* Records for this task:
-- Opening Marker --

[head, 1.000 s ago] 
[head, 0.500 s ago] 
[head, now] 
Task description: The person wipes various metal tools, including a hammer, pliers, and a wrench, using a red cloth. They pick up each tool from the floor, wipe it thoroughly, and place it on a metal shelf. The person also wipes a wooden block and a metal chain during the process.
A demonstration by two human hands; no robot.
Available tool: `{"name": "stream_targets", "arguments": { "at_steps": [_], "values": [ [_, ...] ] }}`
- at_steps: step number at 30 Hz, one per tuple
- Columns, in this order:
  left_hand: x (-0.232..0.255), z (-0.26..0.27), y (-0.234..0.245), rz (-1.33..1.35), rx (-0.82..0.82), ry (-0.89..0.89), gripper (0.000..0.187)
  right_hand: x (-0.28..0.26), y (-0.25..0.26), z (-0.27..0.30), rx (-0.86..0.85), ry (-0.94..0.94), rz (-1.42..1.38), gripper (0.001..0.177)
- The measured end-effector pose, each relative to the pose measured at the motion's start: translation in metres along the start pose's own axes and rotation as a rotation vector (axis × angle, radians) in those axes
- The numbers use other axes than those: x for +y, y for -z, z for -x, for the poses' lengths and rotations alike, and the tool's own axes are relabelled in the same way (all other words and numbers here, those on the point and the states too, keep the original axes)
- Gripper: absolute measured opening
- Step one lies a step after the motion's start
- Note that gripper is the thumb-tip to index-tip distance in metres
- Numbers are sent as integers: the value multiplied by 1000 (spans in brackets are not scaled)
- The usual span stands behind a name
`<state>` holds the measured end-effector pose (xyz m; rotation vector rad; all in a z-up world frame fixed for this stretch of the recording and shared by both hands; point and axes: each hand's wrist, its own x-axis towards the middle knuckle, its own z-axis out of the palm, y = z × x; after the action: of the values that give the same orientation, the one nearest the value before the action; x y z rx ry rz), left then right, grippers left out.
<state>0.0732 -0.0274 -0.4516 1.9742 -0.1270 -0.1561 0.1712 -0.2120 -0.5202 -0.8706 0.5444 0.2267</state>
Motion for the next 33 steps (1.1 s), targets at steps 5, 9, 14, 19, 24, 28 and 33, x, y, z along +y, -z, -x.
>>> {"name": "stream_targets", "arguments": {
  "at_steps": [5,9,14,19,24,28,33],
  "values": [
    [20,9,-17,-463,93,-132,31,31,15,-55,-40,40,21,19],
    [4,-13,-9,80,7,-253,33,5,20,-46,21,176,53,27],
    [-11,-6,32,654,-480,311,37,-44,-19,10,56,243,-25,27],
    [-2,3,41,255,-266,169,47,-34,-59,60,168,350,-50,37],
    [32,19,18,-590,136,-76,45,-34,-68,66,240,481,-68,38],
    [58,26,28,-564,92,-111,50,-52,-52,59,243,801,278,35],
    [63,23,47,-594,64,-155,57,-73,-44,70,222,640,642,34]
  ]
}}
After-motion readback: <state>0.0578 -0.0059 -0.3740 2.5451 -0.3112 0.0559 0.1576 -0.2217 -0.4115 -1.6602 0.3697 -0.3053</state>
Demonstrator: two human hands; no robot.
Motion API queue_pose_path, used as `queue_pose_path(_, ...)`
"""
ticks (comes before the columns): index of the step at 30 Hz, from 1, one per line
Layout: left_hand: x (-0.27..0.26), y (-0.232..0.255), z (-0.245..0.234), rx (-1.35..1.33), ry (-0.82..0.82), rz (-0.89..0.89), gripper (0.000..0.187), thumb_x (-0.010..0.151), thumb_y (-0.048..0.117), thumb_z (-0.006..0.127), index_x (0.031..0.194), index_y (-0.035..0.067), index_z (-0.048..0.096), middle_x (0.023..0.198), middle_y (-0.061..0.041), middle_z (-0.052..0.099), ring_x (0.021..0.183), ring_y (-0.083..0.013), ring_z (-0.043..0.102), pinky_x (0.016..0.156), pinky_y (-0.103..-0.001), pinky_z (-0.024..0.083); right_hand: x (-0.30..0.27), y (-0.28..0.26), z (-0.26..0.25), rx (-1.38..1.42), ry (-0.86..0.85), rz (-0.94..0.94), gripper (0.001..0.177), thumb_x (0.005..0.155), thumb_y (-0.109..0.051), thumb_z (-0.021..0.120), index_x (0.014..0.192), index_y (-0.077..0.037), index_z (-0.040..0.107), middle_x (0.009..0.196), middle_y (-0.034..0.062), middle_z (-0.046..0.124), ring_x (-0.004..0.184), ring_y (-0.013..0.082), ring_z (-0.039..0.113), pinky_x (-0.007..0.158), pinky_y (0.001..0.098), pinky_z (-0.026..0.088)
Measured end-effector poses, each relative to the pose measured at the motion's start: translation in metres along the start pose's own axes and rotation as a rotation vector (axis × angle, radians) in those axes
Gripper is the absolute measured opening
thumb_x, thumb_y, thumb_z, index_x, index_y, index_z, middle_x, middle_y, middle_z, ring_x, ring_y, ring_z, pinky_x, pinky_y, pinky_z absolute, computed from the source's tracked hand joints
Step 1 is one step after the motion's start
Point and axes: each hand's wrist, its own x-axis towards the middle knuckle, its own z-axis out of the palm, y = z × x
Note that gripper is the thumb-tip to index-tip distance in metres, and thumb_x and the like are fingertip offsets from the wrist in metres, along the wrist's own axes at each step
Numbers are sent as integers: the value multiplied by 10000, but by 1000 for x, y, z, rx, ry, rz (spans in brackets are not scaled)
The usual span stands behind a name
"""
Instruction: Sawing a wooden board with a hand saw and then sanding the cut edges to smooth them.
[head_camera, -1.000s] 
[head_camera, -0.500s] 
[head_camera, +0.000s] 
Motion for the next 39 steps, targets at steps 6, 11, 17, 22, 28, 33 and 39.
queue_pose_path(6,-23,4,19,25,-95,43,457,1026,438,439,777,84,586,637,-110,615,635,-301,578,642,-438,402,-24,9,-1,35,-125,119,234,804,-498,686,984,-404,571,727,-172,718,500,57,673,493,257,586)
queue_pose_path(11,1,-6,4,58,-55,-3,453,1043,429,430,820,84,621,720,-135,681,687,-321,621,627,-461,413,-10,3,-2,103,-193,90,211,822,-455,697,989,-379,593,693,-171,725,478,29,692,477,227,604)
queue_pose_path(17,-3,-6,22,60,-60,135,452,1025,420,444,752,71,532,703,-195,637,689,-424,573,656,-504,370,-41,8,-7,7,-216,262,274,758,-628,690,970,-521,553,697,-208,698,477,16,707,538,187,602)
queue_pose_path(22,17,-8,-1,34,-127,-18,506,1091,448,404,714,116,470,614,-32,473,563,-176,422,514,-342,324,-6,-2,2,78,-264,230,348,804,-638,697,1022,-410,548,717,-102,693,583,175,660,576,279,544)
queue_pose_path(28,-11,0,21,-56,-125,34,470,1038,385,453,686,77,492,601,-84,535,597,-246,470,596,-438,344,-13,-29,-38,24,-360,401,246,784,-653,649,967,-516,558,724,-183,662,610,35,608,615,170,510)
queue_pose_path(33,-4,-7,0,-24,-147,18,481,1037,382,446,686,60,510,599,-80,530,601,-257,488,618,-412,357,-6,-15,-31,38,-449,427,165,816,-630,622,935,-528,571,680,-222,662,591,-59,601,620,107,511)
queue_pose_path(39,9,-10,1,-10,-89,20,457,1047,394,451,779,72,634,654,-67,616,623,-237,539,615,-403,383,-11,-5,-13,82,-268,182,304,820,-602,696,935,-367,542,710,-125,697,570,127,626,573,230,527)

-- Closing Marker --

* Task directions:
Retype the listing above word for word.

* Written answer:
[head, 1.000 s ago] 
[head, 0.500 s ago] 
[head, now] 
Task description: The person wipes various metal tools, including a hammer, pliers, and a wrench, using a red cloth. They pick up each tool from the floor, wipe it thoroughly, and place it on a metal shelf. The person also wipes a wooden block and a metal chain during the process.
A demonstration by two human hands; no robot.
Available tool: `{"name": "stream_targets", "arguments": { "at_steps": [_], "values": [ [_, ...] ] }}`
- at_steps: step number at 30 Hz, one per tuple
- Columns, in this order:
  left_hand: x (-0.232..0.255), z (-0.26..0.27), y (-0.234..0.245), rz (-1.33..1.35), rx (-0.82..0.82), ry (-0.89..0.89), gripper (0.000..0.187)
  right_hand: x (-0.28..0.26), y (-0.25..0.26), z (-0.27..0.30), rx (-0.86..0.85), ry (-0.94..0.94), rz (-1.42..1.38), gripper (0.001..0.177)
- The measured end-effector pose, each relative to the pose measured at the motion's start: translation in metres along the start pose's own axes and rotation as a rotation vector (axis × angle, radians) in those axes
- The numbers use other axes than those: x for +y, y for -z, z for -x, for the poses' lengths and rotations alike, and the tool's own axes are relabelled in the same way (all other words and numbers here, those on the point and the states too, keep the original axes)
- Gripper: absolute measured opening
- Step one lies a step after the motion's start
- Note that gripper is the thumb-tip to index-tip distance in metres
- Numbers are sent as integers: the value multiplied by 1000 (spans in brackets are not scaled)
- The usual span stands behind a name
`<state>` holds the measured end-effector pose (xyz m; rotation vector rad; all in a z-up world frame fixed for this stretch of the recording and shared by both hands; point and axes: each hand's wrist, its own x-axis towards the middle knuckle, its own z-axis out of the palm, y = z × x; after the action: of the values that give the same orientation, the one nearest the value before the action; x y z rx ry rz), left then right, grippers left out.
<state>0.0732 -0.0274 -0.4516 1.9742 -0.1270 -0.1561 0.1712 -0.2120 -0.5202 -0.8706 0.5444 0.2267</state>
Motion for the next 33 steps (1.1 s), targets at steps 5, 9, 14, 19, 24, 28 and 33, x, y, z along +y, -z, -x.
>>> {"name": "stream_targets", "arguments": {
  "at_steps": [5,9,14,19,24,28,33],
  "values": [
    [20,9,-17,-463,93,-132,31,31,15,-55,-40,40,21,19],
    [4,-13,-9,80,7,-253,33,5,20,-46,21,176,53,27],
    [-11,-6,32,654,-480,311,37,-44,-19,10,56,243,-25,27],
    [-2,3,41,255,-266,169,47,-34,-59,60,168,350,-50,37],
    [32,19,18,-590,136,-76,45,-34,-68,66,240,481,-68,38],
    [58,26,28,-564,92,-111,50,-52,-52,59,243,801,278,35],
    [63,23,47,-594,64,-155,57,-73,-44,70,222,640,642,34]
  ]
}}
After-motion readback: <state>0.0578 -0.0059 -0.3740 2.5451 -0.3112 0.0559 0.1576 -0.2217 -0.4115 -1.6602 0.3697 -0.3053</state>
Demonstrator: two human hands; no robot.
Motion API queue_pose_path, used as `queue_pose_path(_, ...)`
"""
ticks (comes before the columns): index of the step at 30 Hz, from 1, one per line
Layout: left_hand: x (-0.27..0.26), y (-0.232..0.255), z (-0.245..0.234), rx (-1.35..1.33), ry (-0.82..0.82), rz (-0.89..0.89), gripper (0.000..0.187), thumb_x (-0.010..0.151), thumb_y (-0.048..0.117), thumb_z (-0.006..0.127), index_x (0.031..0.194), index_y (-0.035..0.067), index_z (-0.048..0.096), middle_x (0.023..0.198), middle_y (-0.061..0.041), middle_z (-0.052..0.099), ring_x (0.021..0.183), ring_y (-0.083..0.013), ring_z (-0.043..0.102), pinky_x (0.016..0.156), pinky_y (-0.103..-0.001), pinky_z (-0.024..0.083); right_hand: x (-0.30..0.27), y (-0.28..0.26), z (-0.26..0.25), rx (-1.38..1.42), ry (-0.86..0.85), rz (-0.94..0.94), gripper (0.001..0.177), thumb_x (0.005..0.155), thumb_y (-0.109..0.051), thumb_z (-0.021..0.120), index_x (0.014..0.192), index_y (-0.077..0.037), index_z (-0.040..0.107), middle_x (0.009..0.196), middle_y (-0.034..0.062), middle_z (-0.046..0.124), ring_x (-0.004..0.184), ring_y (-0.013..0.082), ring_z (-0.039..0.113), pinky_x (-0.007..0.158), pinky_y (0.001..0.098), pinky_z (-0.026..0.088)
Measured end-effector poses, each relative to the pose measured at the motion's start: translation in metres along the start pose's own axes and rotation as a rotation vector (axis × angle, radians) in those axes
Gripper is the absolute measured opening
thumb_x, thumb_y, thumb_z, index_x, index_y, index_z, middle_x, middle_y, middle_z, ring_x, ring_y, ring_z, pinky_x, pinky_y, pinky_z absolute, computed from the source's tracked hand joints
Step 1 is one step after the motion's start
Point and axes: each hand's wrist, its own x-axis towards the middle knuckle, its own z-axis out of the palm, y = z × x
Note that gripper is the thumb-tip to index-tip distance in metres, and thumb_x and the like are fingertip offsets from the wrist in metres, along the wrist's own axes at each step
Numbers are sent as integers: the value multiplied by 10000, but by 1000 for x, y, z, rx, ry, rz (spans in brackets are not scaled)
The usual span stands behind a name
"""
Instruction: Sawing a wooden board with a hand saw and then sanding the cut edges to smooth them.
[head_camera, -1.000s] 
[head_camera, -0.500s] 
[head_camera, +0.000s] 
Motion for the next 39 steps, targets at steps 6, 11, 17, 22, 28, 33 and 39.
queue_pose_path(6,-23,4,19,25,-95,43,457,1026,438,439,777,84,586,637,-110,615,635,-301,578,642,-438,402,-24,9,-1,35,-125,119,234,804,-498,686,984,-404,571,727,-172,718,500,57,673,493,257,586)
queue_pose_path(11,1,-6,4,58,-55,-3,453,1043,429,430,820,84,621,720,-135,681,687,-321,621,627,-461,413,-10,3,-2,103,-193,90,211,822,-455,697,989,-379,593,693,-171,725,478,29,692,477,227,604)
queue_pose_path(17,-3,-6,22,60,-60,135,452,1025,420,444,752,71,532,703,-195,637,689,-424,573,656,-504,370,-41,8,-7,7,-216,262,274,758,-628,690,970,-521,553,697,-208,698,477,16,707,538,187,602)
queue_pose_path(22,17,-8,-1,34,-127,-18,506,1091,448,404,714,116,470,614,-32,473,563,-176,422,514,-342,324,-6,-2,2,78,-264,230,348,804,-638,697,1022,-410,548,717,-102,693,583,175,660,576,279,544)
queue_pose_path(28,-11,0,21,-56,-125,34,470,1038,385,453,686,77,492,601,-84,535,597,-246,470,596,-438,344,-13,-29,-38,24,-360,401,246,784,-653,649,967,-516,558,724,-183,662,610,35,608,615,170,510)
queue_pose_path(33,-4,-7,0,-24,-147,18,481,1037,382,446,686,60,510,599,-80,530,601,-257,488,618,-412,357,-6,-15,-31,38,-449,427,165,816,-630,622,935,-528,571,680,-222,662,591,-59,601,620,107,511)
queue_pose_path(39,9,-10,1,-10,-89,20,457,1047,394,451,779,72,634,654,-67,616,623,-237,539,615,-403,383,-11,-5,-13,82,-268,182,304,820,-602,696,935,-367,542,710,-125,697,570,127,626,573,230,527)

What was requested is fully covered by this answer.